Syndicat de la police Le SAPU a déclaré que l’abandon des charges retenues contre le chef des renseignements criminels, Dumisani Khumalo, et ses six autres anciens coaccusés ne peut pas réparer l’atteinte à leur réputation qu’ils ont subie.
La SAPU a déclaré que les hauts responsables de la police avaient été soumis à l’humiliation et à la détresse après avoir été accusés dans le cadre de ce qu’elle décrit comme une procédure entachée d’irrégularités.
La NPA a officiellement abandonné les accusations de fraude et de corruption portées contre le groupe vendredi, après avoir obtenu avec succès des démarches en faveur d’une suspension permanente des poursuites.
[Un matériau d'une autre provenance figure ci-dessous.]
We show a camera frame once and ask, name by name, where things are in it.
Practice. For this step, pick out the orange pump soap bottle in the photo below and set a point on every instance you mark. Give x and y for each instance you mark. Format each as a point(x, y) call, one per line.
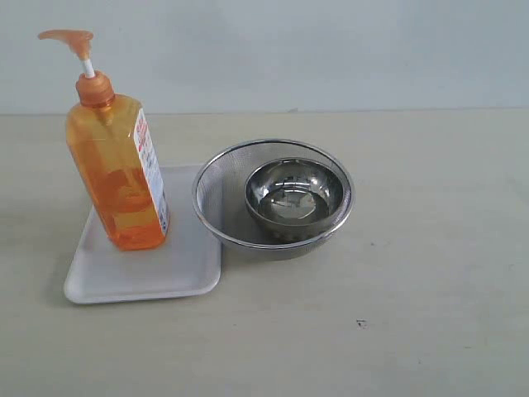
point(109, 139)

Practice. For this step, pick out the small stainless steel bowl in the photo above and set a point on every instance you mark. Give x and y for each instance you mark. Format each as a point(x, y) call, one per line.
point(295, 199)

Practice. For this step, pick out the steel mesh strainer basket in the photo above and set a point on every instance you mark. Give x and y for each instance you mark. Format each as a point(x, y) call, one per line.
point(219, 197)

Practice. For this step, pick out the white rectangular plastic tray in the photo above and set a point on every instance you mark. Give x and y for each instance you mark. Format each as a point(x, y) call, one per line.
point(188, 263)

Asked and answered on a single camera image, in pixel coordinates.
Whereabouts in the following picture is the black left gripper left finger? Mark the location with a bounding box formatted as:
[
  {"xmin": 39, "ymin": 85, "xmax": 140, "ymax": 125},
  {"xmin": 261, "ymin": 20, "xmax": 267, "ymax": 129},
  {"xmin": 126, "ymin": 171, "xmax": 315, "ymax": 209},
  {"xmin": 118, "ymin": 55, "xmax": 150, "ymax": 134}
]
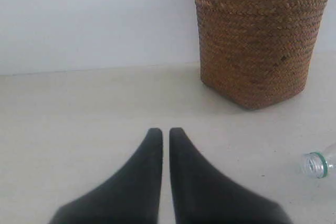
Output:
[{"xmin": 50, "ymin": 128, "xmax": 163, "ymax": 223}]

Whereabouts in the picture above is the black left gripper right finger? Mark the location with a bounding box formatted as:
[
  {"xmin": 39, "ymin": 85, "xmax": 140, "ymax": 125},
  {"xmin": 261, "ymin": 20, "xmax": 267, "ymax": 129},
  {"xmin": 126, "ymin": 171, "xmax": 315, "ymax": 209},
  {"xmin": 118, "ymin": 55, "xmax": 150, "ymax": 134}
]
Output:
[{"xmin": 169, "ymin": 127, "xmax": 291, "ymax": 223}]

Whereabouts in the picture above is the clear plastic water bottle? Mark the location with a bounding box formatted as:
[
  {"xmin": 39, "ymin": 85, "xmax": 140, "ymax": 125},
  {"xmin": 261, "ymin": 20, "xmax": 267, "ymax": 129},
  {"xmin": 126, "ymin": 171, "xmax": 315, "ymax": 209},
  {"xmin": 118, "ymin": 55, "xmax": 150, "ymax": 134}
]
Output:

L’affaire découle d’allégations formulées par la division des poursuites anti-corruption de l’IDAC selon lesquelles le chef des services techniques de renseignement criminel, Dineo Mokwele a été nommé à tort à ce poste.
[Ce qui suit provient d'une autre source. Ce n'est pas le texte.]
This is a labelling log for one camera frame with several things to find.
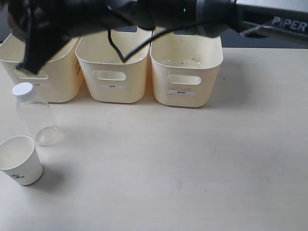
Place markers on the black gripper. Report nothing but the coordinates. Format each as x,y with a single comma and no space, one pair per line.
48,25

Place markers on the clear plastic bottle white cap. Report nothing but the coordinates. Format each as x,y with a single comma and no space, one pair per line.
35,111

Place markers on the white paper cup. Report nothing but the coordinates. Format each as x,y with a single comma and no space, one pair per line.
20,161

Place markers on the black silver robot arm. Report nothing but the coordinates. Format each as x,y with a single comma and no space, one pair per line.
282,19

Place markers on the cream left storage bin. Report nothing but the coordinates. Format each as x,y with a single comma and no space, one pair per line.
57,82

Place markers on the cream storage bin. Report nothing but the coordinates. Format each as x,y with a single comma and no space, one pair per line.
107,78
185,68
57,82

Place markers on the cream middle storage bin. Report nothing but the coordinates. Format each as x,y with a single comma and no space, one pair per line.
107,78

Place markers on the cream right storage bin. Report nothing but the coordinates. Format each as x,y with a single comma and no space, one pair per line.
185,68

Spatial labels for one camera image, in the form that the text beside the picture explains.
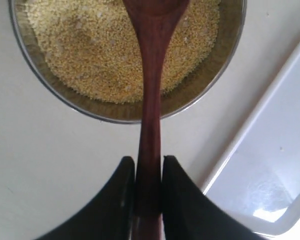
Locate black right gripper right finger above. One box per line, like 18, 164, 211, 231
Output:
161, 155, 261, 240

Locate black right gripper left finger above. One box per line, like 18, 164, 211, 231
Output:
39, 156, 135, 240

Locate yellow millet grains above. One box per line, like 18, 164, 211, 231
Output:
25, 0, 220, 104

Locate dark red wooden spoon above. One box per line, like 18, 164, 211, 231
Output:
123, 0, 189, 240

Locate white rectangular plastic tray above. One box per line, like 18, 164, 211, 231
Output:
202, 42, 300, 237

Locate metal bowl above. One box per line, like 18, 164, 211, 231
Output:
7, 0, 248, 124

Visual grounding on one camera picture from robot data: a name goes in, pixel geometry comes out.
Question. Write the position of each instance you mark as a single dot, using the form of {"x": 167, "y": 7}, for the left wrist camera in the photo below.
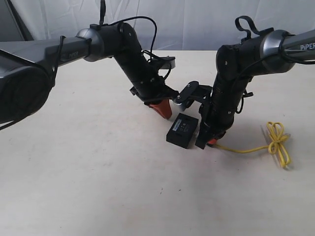
{"x": 163, "y": 63}

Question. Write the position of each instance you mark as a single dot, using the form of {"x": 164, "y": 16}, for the white backdrop curtain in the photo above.
{"x": 168, "y": 24}

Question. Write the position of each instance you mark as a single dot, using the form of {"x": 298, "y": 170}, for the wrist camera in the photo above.
{"x": 185, "y": 98}
{"x": 163, "y": 63}

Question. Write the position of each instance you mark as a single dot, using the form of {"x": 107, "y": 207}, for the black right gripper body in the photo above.
{"x": 209, "y": 130}

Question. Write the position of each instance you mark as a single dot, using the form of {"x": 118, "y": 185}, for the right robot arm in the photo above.
{"x": 275, "y": 52}

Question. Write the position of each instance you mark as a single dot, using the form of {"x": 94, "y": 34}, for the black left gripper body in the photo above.
{"x": 153, "y": 92}

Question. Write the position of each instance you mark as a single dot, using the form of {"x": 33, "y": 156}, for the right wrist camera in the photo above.
{"x": 185, "y": 98}

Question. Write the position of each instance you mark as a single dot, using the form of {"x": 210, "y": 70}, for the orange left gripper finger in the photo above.
{"x": 162, "y": 108}

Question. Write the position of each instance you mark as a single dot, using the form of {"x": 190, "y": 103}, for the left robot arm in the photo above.
{"x": 28, "y": 69}

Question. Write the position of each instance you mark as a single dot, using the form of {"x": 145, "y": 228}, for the small black box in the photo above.
{"x": 182, "y": 130}

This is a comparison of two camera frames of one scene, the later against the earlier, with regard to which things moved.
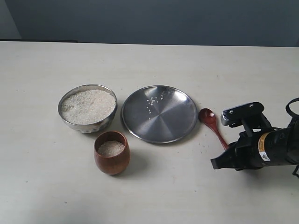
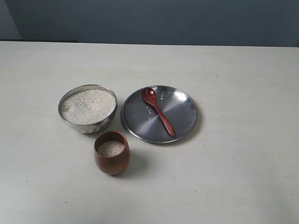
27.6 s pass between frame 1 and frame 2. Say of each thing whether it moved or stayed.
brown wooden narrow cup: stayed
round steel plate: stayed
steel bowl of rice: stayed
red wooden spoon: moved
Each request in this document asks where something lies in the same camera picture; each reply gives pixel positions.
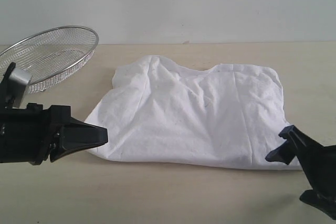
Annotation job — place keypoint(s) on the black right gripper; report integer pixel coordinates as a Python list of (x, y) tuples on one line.
[(317, 162)]

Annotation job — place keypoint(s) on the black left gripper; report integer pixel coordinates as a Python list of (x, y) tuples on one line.
[(27, 134)]

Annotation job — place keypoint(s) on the white t-shirt red Chinese logo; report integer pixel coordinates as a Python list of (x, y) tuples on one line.
[(228, 116)]

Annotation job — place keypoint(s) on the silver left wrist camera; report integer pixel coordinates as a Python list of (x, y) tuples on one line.
[(14, 85)]

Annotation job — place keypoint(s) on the metal wire mesh basket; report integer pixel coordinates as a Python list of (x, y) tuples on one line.
[(51, 56)]
Le syndicat a déclaré que les derniers développements justifient les inquiétudes qu’il a exprimées concernant la conduite des enquêtes menées par la Direction indépendante contre la corruption (IDAC).
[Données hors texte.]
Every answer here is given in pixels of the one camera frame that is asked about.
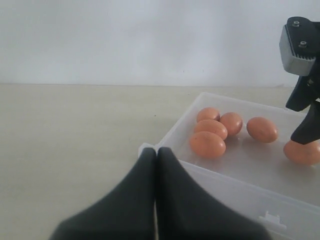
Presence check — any brown egg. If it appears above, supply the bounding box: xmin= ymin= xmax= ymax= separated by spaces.
xmin=196 ymin=107 xmax=221 ymax=123
xmin=188 ymin=131 xmax=226 ymax=159
xmin=283 ymin=140 xmax=320 ymax=166
xmin=246 ymin=117 xmax=278 ymax=144
xmin=219 ymin=112 xmax=243 ymax=137
xmin=193 ymin=119 xmax=228 ymax=140

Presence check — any clear plastic drawer bin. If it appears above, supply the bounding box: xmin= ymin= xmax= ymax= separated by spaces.
xmin=154 ymin=92 xmax=320 ymax=240

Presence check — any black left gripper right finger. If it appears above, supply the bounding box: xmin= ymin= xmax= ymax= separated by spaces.
xmin=156 ymin=147 xmax=271 ymax=240

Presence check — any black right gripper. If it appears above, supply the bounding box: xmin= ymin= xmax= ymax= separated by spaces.
xmin=285 ymin=72 xmax=320 ymax=145

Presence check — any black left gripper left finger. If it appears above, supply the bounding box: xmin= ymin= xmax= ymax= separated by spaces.
xmin=50 ymin=147 xmax=157 ymax=240

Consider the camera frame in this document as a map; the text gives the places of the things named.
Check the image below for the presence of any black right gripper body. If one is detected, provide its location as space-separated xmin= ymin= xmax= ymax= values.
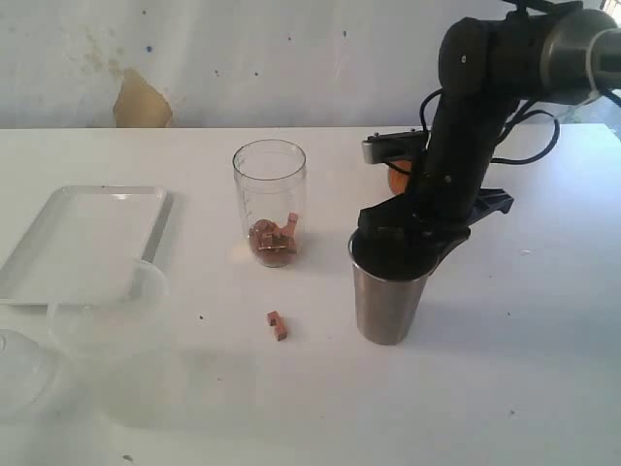
xmin=357 ymin=172 xmax=513 ymax=243

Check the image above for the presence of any wooden cup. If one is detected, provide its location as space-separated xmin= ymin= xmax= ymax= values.
xmin=387 ymin=160 xmax=411 ymax=195

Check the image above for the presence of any stainless steel cup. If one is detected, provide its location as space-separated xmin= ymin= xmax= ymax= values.
xmin=348 ymin=239 xmax=433 ymax=346

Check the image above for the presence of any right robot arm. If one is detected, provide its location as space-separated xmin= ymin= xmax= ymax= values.
xmin=350 ymin=1 xmax=620 ymax=281

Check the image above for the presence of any clear plastic shaker cup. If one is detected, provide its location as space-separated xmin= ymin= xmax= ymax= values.
xmin=232 ymin=139 xmax=307 ymax=268

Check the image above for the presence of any translucent plastic container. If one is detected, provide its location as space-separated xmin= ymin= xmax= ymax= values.
xmin=47 ymin=259 xmax=173 ymax=428

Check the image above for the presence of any white rectangular tray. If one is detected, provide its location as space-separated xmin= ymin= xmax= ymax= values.
xmin=1 ymin=185 xmax=173 ymax=306

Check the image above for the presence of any clear plastic lid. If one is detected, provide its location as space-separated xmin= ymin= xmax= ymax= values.
xmin=1 ymin=329 xmax=64 ymax=424

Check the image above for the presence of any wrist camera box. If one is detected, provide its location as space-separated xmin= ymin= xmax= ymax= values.
xmin=362 ymin=130 xmax=428 ymax=165

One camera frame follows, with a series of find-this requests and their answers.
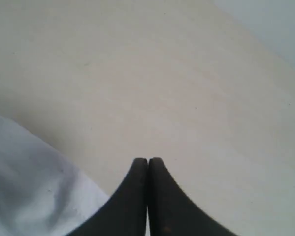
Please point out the white t-shirt with red lettering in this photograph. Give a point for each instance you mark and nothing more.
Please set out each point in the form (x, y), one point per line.
(41, 192)

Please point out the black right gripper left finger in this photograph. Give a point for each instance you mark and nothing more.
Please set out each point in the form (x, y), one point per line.
(124, 214)

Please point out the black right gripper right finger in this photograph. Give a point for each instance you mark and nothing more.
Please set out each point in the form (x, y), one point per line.
(171, 212)

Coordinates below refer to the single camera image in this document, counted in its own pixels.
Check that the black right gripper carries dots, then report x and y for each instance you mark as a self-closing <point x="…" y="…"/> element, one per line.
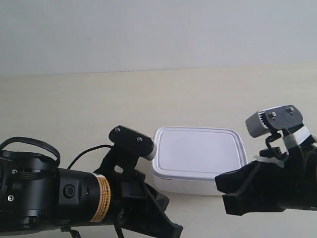
<point x="260" y="187"/>

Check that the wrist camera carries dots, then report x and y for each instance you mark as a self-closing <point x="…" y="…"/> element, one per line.
<point x="273" y="119"/>
<point x="133" y="141"/>

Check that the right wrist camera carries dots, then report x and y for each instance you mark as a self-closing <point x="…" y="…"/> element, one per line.
<point x="273" y="119"/>

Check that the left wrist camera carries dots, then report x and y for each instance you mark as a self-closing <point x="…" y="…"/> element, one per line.
<point x="133" y="141"/>

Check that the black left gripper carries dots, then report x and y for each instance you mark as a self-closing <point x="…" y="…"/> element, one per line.
<point x="130" y="202"/>

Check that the white lidded plastic container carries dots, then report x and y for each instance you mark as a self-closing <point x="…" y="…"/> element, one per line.
<point x="188" y="159"/>

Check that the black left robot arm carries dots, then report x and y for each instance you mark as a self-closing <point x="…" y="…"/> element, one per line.
<point x="37" y="196"/>

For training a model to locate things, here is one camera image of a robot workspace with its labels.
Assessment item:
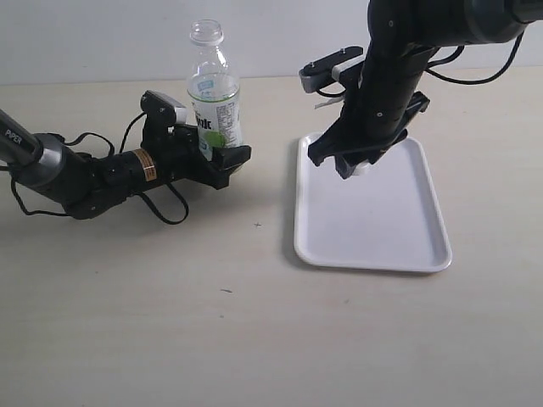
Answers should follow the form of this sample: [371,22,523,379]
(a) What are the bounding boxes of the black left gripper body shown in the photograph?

Il demande désormais aux responsables de rendre compte de leur décision de porter plainte.
Le SAPU a déclaré que même si l’abandon des charges est bienvenu, il n’efface pas les dommages déjà causés à la réputation et à la dignité des officiers concernés.
Le syndicat a déclaré que les policiers ont été inutilement exposés à l’examen public et à l’humiliation, et soutient que quelqu’un doit être tenu responsable des conséquences.
Le SAPU appelle à un examen approfondi de la prise de décision qui a conduit aux accusations portées, y compris la conduite des personnes impliquées.
Il a ajouté qu’il continuerait d’exiger l’équité, la responsabilité et une procédure régulière dans les institutions chargées de l’application des lois.